El mal
El espanto abrasivo y el odio letal me asalta cuando veo las imágenes más salvajes e intolerables que recuerdo


Sé que existe la bondad integral, irrenunciable bajo cualquier circunstancia. Gracias a mi madre. Desde que tengo uso de razón, me mareaba suplicándome: “Nunca hagas daño a nadie, sé compasivo, no odies ni desprecies”. A veces, no le hice caso. Desde hace más de una década se ensañaron con ella el alzhéimer y la demencia. Estoy convencido de que le ofrecen los mejores cuidados en la residencia donde la interné. También la cuidadora particular, que la visita todos los días. Su locura es dulce, no aparenta sufrir en esa habitación en la que está confinada desde hace muchos años, farfulla palabras ininteligibles, sonríe. Solo se altera y gruñe si alguien pretende quitarle el muñeco que siempre está en sus brazos o a su lado. Imagino que en su perdido cerebro ese muñeco soy yo, su bebé eterno. Y pasa horas mirando con gesto placentero dibujos animados en el televisor. Serán los colores, el movimiento, yo qué sé. Benditos sean esos dibujos.

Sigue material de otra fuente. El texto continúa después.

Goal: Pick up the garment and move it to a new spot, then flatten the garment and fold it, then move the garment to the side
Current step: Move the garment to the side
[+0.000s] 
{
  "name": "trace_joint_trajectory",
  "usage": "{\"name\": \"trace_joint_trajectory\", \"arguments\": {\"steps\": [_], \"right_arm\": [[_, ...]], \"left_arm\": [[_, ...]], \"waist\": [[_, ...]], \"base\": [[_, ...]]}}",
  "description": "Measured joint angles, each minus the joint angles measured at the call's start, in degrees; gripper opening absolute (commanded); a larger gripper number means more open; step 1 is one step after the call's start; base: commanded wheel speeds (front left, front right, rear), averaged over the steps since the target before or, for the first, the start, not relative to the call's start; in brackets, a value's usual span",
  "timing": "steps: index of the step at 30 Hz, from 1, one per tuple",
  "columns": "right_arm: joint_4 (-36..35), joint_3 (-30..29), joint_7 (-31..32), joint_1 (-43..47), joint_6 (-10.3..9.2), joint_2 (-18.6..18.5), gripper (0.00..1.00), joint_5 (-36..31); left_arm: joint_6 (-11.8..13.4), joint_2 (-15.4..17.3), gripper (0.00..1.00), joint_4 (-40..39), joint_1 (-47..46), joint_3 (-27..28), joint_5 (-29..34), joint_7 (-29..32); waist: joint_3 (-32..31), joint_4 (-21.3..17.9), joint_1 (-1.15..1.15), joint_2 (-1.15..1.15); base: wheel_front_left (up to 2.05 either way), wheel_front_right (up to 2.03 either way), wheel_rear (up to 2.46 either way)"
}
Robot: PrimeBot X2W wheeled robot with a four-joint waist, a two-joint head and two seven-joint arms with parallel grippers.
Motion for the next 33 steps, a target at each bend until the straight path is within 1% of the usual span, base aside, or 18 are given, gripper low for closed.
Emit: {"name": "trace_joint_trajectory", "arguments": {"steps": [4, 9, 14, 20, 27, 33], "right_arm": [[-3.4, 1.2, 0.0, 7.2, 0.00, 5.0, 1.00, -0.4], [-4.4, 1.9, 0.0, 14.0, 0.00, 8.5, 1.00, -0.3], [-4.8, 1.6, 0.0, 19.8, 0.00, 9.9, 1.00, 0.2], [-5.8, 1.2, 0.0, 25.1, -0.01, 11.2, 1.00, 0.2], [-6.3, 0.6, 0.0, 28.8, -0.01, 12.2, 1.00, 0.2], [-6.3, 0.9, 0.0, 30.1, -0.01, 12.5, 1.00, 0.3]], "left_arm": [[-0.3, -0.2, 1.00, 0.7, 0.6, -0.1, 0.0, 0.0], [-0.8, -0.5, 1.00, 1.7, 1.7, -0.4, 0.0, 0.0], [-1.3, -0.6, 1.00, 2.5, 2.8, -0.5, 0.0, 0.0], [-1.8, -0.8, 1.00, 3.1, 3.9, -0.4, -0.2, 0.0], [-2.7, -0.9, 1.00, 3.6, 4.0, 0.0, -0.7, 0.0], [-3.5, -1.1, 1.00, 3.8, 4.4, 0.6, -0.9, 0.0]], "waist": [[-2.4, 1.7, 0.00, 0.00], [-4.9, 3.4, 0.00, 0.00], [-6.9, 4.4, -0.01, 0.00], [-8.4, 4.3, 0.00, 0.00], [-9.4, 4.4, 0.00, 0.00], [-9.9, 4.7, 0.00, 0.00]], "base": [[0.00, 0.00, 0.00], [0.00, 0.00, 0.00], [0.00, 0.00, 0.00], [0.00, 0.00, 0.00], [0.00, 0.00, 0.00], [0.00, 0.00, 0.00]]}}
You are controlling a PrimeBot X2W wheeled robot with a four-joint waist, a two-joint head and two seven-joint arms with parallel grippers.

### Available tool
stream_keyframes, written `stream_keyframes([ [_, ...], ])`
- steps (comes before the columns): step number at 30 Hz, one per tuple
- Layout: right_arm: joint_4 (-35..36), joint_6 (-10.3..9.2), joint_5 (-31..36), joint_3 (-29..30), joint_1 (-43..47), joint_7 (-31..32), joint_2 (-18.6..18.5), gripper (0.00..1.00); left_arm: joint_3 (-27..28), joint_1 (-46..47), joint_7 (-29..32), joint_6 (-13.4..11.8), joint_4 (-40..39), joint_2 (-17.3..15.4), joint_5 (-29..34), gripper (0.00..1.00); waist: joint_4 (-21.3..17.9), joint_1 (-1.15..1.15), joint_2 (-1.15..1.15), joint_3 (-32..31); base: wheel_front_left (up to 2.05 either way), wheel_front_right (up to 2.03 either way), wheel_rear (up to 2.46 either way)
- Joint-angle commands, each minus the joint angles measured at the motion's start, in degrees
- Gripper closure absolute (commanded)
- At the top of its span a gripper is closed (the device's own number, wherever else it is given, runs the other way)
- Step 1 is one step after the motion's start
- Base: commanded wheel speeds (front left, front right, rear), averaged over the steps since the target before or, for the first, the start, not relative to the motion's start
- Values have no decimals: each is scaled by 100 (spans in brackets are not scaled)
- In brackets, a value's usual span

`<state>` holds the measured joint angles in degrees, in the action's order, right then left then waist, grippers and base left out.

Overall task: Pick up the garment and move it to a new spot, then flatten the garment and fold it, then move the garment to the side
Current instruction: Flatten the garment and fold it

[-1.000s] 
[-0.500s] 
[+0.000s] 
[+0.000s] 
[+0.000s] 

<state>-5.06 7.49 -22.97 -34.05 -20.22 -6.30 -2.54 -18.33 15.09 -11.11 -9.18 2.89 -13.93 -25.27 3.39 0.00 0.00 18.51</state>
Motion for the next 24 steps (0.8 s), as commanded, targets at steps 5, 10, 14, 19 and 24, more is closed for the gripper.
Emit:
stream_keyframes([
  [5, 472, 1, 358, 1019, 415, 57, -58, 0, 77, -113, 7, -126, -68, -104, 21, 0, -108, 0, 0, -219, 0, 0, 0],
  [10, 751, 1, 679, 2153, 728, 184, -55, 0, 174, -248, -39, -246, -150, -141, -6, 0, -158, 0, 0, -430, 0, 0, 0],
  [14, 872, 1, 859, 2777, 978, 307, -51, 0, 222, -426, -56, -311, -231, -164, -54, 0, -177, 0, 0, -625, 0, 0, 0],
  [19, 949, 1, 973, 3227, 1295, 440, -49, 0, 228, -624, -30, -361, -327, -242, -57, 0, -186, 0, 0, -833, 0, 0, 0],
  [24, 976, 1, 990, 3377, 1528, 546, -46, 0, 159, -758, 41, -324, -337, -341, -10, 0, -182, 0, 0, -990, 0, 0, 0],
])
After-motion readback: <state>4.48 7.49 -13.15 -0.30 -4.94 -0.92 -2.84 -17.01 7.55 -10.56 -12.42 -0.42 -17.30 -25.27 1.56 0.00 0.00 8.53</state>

Hago esta impúdica introducción para explicar mi vértigo, la sensación de desmayo, el espanto abrasivo, el odio letal, el impulso homicida que me asalta cuando veo las imágenes más salvajes e intolerables que recuerdo. Las grabó la cámara oculta de un hombre, cuya anciana madre, enferma de alzhéimer, estaba internada en una residencia. Filmaron el mal en estado puro, representado por tres psicópatas sonrientes, auxiliares de enfermería en una residencia, que se ensañan, golpean, se burlan, pellizcan a los seres más desvalidos del universo.
Admiro la entereza y la racionalidad del hijo de la víctima para poder narrar esa barbarie. O al digno y desolado padre de Diana Quer enfrente del asesino de su hija. Yo estaría obsesionado con la venganza. O con la justicia sanguinaria.